WHERE YOU CAN FIND MORE INFORMATION
     Western Alliance Bancorporation (“Western Alliance”) is subject to the information requirements of the Securities Exchange Act of 1934, as amended (the “Exchange Act”), and files annual, quarterly and special reports, proxy statements and other information with the SEC. You may read and copy any materials we file with the SEC at the Public Reference Room of the SEC at Room 1580, 100 F Street, N.E., Washington, D.C. 20549. You may obtain information on the operation of the Public Reference Room by calling the SEC at 1-800-SEC-0330. In addition, we file many of our documents electronically with the SEC, and you may access those documents over the Internet. The SEC maintains a “web site” that contains reports, proxy and information statements and other information regarding issuers that file electronically with the SEC. The address of the SEC’s web site is “http://www.sec.gov.”
     Our common stock is quoted on the New York Stock Exchange under the symbol “WAL.”
     The SEC allows us to “incorporate by reference” the information we file with them in this prospectus. This helps us disclose certain information to you by referring you to the documents we file. The information we incorporate by reference is an important part of this prospectus. We incorporate by reference each of the documents listed below.
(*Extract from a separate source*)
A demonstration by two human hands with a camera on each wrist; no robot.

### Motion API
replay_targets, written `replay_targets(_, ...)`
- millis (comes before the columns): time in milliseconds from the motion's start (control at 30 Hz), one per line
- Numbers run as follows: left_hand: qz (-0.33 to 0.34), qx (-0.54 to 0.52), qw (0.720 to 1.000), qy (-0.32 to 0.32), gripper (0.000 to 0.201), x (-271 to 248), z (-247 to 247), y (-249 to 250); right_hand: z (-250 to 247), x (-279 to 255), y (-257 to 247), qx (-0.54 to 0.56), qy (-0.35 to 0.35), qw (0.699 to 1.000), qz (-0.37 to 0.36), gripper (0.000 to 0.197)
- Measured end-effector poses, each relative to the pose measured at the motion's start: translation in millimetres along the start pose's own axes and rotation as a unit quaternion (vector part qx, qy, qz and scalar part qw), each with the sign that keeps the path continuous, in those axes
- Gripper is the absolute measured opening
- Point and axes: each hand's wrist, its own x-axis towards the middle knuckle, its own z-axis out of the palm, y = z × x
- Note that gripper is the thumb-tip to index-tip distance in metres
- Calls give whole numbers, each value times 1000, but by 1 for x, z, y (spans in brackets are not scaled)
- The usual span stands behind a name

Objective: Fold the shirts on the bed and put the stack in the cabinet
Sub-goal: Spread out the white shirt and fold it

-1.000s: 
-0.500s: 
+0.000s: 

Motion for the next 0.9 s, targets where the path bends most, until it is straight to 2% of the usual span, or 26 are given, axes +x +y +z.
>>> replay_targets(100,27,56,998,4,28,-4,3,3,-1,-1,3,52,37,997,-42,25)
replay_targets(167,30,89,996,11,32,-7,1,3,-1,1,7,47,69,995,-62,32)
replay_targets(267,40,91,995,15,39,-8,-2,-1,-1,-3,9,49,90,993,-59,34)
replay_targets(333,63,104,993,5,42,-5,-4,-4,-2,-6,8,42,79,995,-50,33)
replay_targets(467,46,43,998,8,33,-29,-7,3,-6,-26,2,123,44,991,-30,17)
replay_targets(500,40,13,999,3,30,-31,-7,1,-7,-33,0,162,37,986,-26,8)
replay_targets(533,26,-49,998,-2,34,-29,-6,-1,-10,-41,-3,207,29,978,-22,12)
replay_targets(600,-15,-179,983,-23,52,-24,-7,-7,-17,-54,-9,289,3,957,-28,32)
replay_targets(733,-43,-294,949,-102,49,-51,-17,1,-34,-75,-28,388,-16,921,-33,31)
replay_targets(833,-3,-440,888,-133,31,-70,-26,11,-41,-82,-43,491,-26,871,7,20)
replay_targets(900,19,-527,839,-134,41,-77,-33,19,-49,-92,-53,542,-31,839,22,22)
  (a)   Our Annual Report on Form 10-K for the fiscal year ended December 31, 2006, filed with the SEC on March 1, 2007.
 
  (b)   Our Quarterly Report on Form 10-Q for the quarters ending March 31, 2007 and June 30, 2007, filed with the SEC on May 10, 2007 and August 9, 2007, respectively.
 
  (c)   Our Current Reports on Form 8-K filed with the SEC on April 2, 2007, April 23, 2007, July 18, 2007 and August 27, 2007.
 
  (d)   The description of our common stock contained in our registration statement on Form 8-A, filed with the SEC on June 27, 2005, including any amendment or report filed for the purpose of updating such description.
     In addition, all documents and reports filed by Western Alliance subsequent to the date hereof pursuant to Sections 13(a), 13(c), 14 and 15(d) of the Exchange Act prior to the filing of a post-effective amendment which indicates that all securities offered have been sold or which deregisters all securities remaining unsold, shall be deemed to be incorporated by reference in this registration statement and to be a part hereof from the date of filing of such documents or reports. Any statement contained in a document incorporated or deemed to be incorporated by reference herein shall be deemed to be modified or superseded for purposes of this registration statement to the extent that a statement contained herein or in any other subsequently filed document which also is or is deemed to be incorporated by reference herein modifies or supersedes such statement. Any such statement so modified or superseded shall not be deemed, except as so modified or superseded, to constitute a part of this registration statement.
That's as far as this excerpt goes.